Task directions
For each entry below, please return its exact wording and leave out any picture.

________________________

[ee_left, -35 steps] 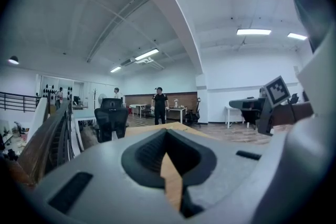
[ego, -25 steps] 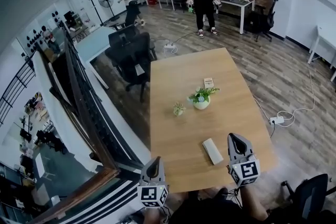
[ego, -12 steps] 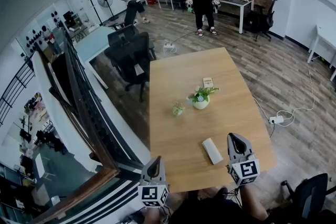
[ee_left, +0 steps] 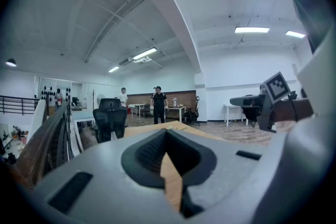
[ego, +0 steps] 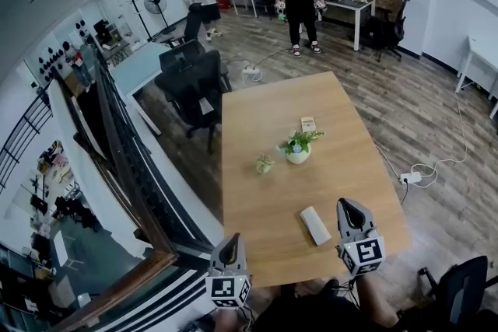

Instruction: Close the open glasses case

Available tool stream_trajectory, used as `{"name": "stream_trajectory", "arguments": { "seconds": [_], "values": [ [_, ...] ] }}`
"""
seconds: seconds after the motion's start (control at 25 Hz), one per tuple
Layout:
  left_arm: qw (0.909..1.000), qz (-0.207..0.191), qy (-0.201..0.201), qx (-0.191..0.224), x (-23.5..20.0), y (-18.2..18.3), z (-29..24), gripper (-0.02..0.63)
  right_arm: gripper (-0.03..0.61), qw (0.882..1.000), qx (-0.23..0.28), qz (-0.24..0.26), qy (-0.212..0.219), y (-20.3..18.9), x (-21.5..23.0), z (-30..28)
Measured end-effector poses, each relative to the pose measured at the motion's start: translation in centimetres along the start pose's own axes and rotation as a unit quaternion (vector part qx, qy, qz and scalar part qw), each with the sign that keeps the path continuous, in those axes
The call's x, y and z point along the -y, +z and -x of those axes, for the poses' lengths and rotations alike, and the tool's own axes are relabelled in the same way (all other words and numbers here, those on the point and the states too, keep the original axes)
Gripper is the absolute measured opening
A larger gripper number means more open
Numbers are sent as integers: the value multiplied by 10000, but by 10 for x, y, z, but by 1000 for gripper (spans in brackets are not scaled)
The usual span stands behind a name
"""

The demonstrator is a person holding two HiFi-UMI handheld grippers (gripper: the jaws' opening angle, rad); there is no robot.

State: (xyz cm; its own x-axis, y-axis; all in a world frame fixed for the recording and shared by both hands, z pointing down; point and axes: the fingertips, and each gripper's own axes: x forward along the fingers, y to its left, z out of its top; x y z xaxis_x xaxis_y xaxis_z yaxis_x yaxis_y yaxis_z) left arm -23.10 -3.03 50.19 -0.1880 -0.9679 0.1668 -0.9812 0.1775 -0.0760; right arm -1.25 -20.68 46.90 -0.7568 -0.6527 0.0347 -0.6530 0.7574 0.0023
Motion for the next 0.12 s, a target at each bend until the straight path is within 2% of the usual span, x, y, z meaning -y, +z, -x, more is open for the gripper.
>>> {"name": "stream_trajectory", "arguments": {
  "seconds": [0.12],
  "values": [
    [10000, -12, -8, 7, 0, 0, -2, -2, 15, 10000, -5, -1, 9, -1, 1, -2]
  ]
}}
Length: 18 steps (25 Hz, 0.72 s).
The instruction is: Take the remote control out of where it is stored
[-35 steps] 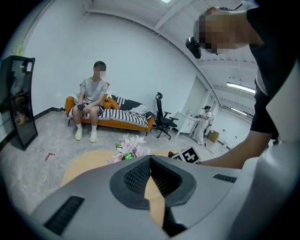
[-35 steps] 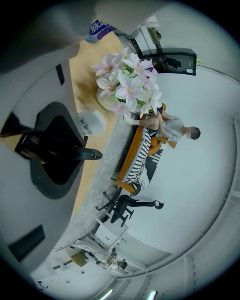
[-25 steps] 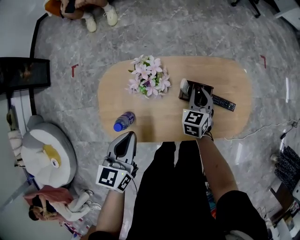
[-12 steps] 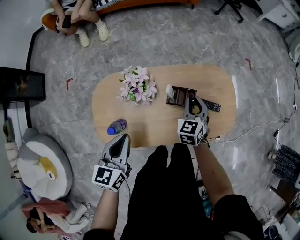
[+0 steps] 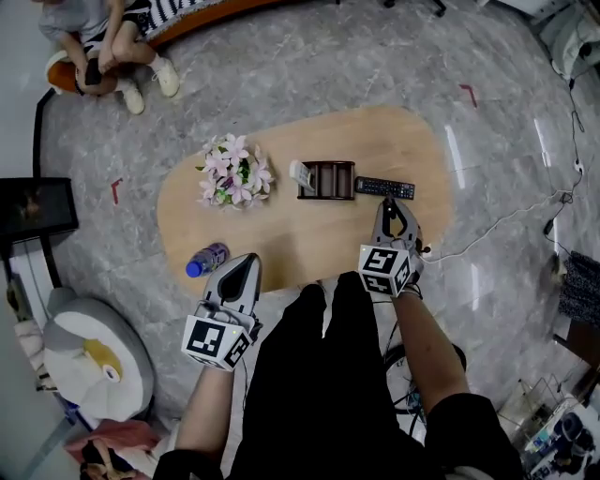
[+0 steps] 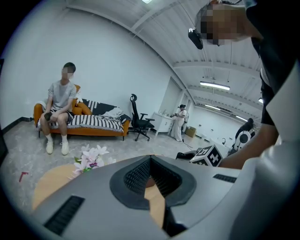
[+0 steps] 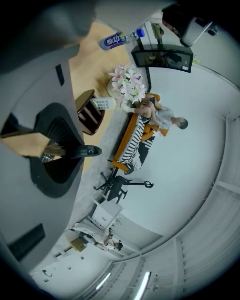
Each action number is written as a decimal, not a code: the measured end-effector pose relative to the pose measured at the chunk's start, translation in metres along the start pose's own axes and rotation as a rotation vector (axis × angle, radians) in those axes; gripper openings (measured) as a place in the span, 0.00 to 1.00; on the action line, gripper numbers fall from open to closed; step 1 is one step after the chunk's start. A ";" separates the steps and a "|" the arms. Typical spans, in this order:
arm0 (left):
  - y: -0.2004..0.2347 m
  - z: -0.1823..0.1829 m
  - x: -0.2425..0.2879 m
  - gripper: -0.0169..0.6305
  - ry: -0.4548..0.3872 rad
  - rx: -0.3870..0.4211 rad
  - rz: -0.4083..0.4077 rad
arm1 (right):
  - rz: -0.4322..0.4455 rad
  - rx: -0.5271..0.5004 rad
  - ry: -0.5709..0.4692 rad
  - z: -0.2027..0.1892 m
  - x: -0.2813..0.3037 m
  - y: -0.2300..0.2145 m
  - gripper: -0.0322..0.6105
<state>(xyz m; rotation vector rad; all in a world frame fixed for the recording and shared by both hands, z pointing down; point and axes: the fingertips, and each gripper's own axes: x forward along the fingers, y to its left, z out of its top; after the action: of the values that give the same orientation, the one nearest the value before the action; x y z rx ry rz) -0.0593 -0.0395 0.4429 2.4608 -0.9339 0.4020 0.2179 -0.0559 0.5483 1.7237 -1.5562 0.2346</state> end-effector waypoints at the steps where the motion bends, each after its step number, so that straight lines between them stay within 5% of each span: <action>1: -0.004 -0.002 0.007 0.04 0.008 0.003 -0.014 | -0.007 -0.002 0.016 -0.010 -0.001 -0.005 0.16; 11: -0.051 -0.024 0.074 0.04 0.090 0.031 -0.126 | 0.004 -0.060 0.155 -0.107 0.006 -0.031 0.16; 18: -0.054 -0.043 0.090 0.04 0.136 -0.007 -0.084 | 0.083 -0.155 0.209 -0.138 0.040 -0.022 0.16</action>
<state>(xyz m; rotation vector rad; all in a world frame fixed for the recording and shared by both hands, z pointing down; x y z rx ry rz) 0.0382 -0.0305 0.5001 2.4227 -0.7726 0.5284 0.2965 0.0019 0.6563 1.4679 -1.4537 0.3168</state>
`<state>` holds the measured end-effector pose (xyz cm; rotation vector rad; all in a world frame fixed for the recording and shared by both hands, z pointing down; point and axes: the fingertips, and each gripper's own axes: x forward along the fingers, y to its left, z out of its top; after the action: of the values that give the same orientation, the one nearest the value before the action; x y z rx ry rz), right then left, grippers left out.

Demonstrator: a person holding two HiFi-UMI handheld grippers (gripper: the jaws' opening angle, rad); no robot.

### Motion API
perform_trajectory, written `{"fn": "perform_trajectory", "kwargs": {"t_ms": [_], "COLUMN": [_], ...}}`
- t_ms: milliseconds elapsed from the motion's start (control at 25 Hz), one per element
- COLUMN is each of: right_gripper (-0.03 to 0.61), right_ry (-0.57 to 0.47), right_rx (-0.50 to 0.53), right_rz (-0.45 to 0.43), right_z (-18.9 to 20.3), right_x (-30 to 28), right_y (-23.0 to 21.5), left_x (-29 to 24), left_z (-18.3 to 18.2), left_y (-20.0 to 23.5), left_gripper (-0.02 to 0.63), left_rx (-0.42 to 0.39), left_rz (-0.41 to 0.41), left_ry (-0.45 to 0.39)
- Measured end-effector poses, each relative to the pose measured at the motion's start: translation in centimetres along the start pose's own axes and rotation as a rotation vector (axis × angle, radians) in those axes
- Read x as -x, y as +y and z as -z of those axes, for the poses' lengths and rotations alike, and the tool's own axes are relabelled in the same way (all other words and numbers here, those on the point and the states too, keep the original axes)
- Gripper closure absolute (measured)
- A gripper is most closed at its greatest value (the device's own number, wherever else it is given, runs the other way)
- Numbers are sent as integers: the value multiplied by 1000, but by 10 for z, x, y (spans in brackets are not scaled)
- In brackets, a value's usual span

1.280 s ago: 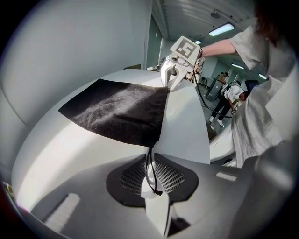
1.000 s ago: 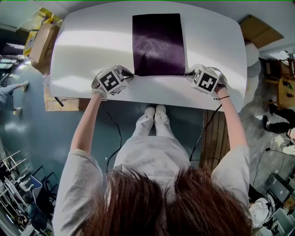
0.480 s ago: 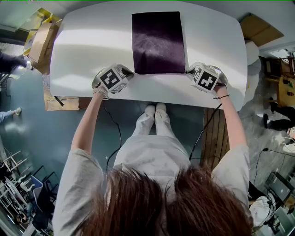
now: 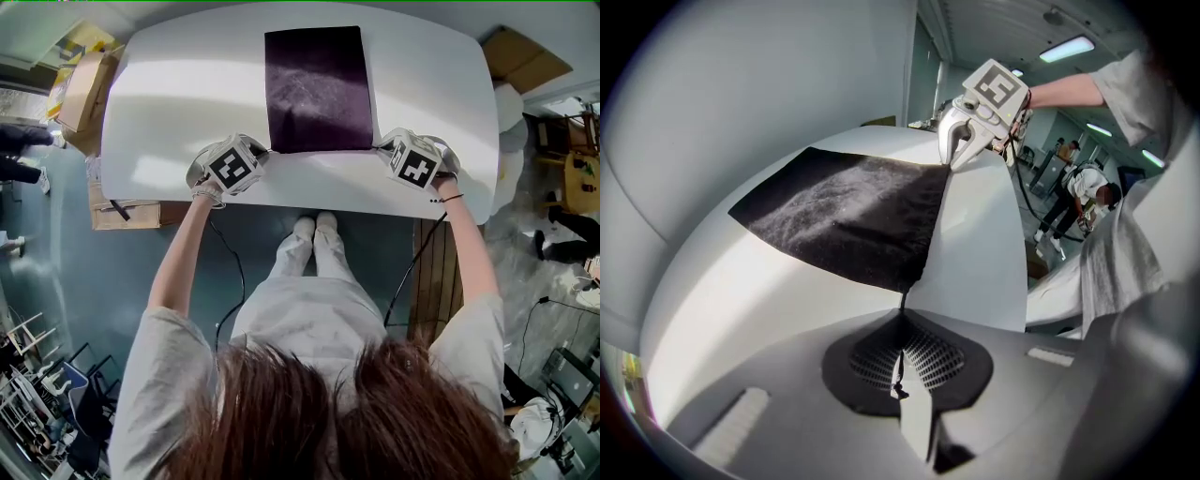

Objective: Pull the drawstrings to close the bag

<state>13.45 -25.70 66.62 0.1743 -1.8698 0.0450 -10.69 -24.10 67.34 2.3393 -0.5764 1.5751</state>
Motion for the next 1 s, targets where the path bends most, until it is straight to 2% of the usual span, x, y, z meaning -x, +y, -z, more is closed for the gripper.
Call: {"fn": "perform_trajectory", "kwargs": {"t_ms": [120,480,760,1000], "right_gripper": [566,566,566,566], "right_ry": [5,3,-15,-21], "right_rx": [1,25,29,41], "right_rz": [17,69,120,162], "right_z": [1,-8,-13,-18], "right_x": [5,21,38,50], "right_y": [-3,-9,-21,-31], "left_x": [1,11,29,33], "left_z": [1,5,-12,-12], "left_y": [4,11,28,32], "left_gripper": [612,612,612,612], "left_rx": [-22,-11,-23,25], "left_rz": [-35,-98,-196,-194], "left_ry": [15,25,-18,-42]}}
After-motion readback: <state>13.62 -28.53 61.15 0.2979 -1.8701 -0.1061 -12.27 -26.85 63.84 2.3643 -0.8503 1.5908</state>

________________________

Exercise output
[ee_left, -35 steps] 
[ego, -25 steps] 
[ego, -12 steps] 
[ee_left, +0 steps] 
[ego, +0 steps] 

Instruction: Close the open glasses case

Available tool stream_trajectory, used as `{"name": "stream_trajectory", "arguments": { "seconds": [_], "values": [ [_, ...] ] }}`
"""
seconds: seconds after the motion's start (control at 25 Hz), one per tuple
Layout:
  left_arm: qw (0.909..1.000), qz (-0.207..0.191), qy (-0.201..0.201), qx (-0.191..0.224), x (-23.5..20.0), y (-18.2..18.3), z (-29..24), gripper (-0.02..0.63)
  right_arm: gripper (-0.03..0.61), qw (0.882..1.000), qx (-0.23..0.28), qz (-0.24..0.26), qy (-0.212..0.219), y (-20.3..18.9), x (-21.5..23.0), z (-30..28)
Measured end-effector poses, each relative to the pose measured at the motion's start: translation in centimetres along the start pose's own axes and rotation as a unit quaternion (vector part qx, qy, qz and scalar part qw), each with the sign that keeps the path continuous, in those axes
The call's x, y and z point along the -y, +z and -x of those axes, for the poses' lengths and rotations alike, and the tool's own axes are relabelled in the same way (all other words and numbers here, those on the point and the states too, keep the original axes)
Gripper is the absolute measured opening
A larger gripper number means more open
Numbers are sent as integers: the value multiplied by 10000, but by 10 for x, y, z, but by 1000 for gripper (spans in brackets are not scaled)
The usual span stands behind a name
"""

The demonstrator is a person holding two HiFi-UMI handheld grippers (gripper: the jaws' opening angle, rad); there is no robot.

State: (xyz cm; its own x-axis, y-axis; all in a world frame fixed for the recording and shared by both hands, z pointing down; point and axes: the fingertips, and each gripper's own axes: x forward along the fingers, y to its left, z out of its top; x y z xaxis_x xaxis_y xaxis_z yaxis_x yaxis_y yaxis_z) left arm -23.10 -3.03 50.19 -0.1880 -0.9679 0.1668 -0.9812 0.1775 -0.0760; right arm -1.25 -20.68 46.90 -0.7568 -0.6527 0.0347 -0.6530 0.7574 0.0023
Motion for the next 0.12 s, a target at each bend until the straight path is within 2% of the usual span, x, y, z meaning -y, +z, -x, more is open for the gripper.
>>> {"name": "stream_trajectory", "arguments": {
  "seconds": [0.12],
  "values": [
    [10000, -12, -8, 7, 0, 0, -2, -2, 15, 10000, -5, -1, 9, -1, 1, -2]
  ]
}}
Length: 18 steps (25 Hz, 0.72 s).
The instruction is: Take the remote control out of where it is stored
[-35 steps] 
[-35 steps] 
[-25 steps] 
[-12 steps] 
[+0 steps] 
[+0 steps] 
[+0 steps] 
Each action number is written as a decimal, not a code: the measured end-effector pose relative to the pose measured at the chunk's start, translation in metres along the start pose's own axes and rotation as a rotation vector (axis × angle, radians) in those axes; gripper openings (measured) as a place in the span, 0.00 to 1.00; on the action line, gripper numbers fall from open to closed; step 1 is one step after the chunk's start. A ";" separates the steps and a "|" the arms. Typical spans, in this order:
arm0 (left):
  - y: -0.2004..0.2347 m
  - z: -0.1823..0.1829 m
  - x: -0.2425..0.2879 m
  - gripper: -0.0169..0.6305
  - ry: -0.4548..0.3872 rad
  - rx: -0.3870..0.4211 rad
  - rz: -0.4083..0.4077 rad
arm1 (right):
  - rz: -0.4322..0.4455 rad
  - rx: -0.5271..0.5004 rad
  - ry: -0.5709..0.4692 rad
  - z: -0.2027..0.1892 m
  - x: -0.2813..0.3037 m
  - y: -0.2300..0.2145 m
  - gripper: -0.0322..0.6105
<state>(xyz m; rotation vector rad; all in a world frame fixed for the recording and shared by both hands, z pointing down; point and axes: the fingertips, and each gripper's own axes: x forward along the fingers, y to its left, z out of its top; after the action: of the values that give the same orientation, the one nearest the value before the action; x y z rx ry rz) -0.0593 -0.0395 0.4429 2.4608 -0.9339 0.4020 0.2179 -0.0559 0.5483 1.7237 -1.5562 0.2346</state> end-effector waypoints at the steps where the motion bends, each after its step number, so that straight lines between them stay within 5% of each span: <action>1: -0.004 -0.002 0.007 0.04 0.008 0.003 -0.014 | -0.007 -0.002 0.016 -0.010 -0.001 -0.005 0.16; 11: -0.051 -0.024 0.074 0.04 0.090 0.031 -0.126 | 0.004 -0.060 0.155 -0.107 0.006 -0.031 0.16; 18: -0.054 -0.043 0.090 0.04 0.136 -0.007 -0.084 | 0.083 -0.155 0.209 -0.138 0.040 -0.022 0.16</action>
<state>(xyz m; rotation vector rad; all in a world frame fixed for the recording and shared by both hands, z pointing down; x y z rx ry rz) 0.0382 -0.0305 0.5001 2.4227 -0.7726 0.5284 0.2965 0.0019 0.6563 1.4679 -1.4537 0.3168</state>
`<state>` holds the measured end-effector pose (xyz cm; rotation vector rad; all in a world frame fixed for the recording and shared by both hands, z pointing down; point and axes: the fingertips, and each gripper's own axes: x forward along the fingers, y to its left, z out of its top; after the action: of the values that give the same orientation, the one nearest the value before the action; x y z rx ry rz), right then left, grippers left out.

Demonstrator: a person holding two HiFi-UMI handheld grippers (gripper: the jaws' opening angle, rad); no robot.

### Motion API
perform_trajectory, written `{"fn": "perform_trajectory", "kwargs": {"t_ms": [_], "COLUMN": [_], ...}}`
- t_ms: milliseconds elapsed from the motion's start (control at 25 Hz), one per element
- COLUMN is each of: right_gripper (-0.03 to 0.61), right_ry (-0.57 to 0.47), right_rx (-0.50 to 0.53), right_rz (-0.45 to 0.43), right_z (-18.9 to 20.3), right_x (-30 to 28), right_y (-23.0 to 21.5), left_x (-29 to 24), left_z (-18.3 to 18.2), left_y (-20.0 to 23.5), left_gripper (-0.02 to 0.63), left_rx (-0.42 to 0.39), left_rz (-0.41 to 0.41), left_ry (-0.45 to 0.39)
- Measured end-effector poses, each relative to the pose measured at the motion's start: translation in centimetres along the start pose's own axes and rotation as a rotation vector (axis × angle, radians) in those axes
- Read x as -x, y as +y and z as -z of those axes, for the poses' lengths and rotations alike, and the tool's own axes are relabelled in the same way (all other words and numbers here, those on the point and the states too, keep the original axes)
- Gripper closure absolute (measured)
- A gripper is most closed at its greatest value (the device's own number, wherever else it is given, runs the other way)
- Numbers are sent as integers: the value multiplied by 1000, but by 10 for z, x, y (spans in brackets are not scaled)
- In brackets, a value's usual span

1.280 s ago: 
1.000 s ago: 
0.480 s ago: 
now: 

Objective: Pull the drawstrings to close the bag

<state>13.45 -25.70 66.62 0.1743 -1.8698 0.0450 -10.69 -24.10 67.34 2.3393 -0.5764 1.5751</state>
Motion for the next 1 s, targets where the path bends most, until it is straight to 2% of the usual span, x, y, z meaning -x, +y, -z, more is closed for the gripper.
Call: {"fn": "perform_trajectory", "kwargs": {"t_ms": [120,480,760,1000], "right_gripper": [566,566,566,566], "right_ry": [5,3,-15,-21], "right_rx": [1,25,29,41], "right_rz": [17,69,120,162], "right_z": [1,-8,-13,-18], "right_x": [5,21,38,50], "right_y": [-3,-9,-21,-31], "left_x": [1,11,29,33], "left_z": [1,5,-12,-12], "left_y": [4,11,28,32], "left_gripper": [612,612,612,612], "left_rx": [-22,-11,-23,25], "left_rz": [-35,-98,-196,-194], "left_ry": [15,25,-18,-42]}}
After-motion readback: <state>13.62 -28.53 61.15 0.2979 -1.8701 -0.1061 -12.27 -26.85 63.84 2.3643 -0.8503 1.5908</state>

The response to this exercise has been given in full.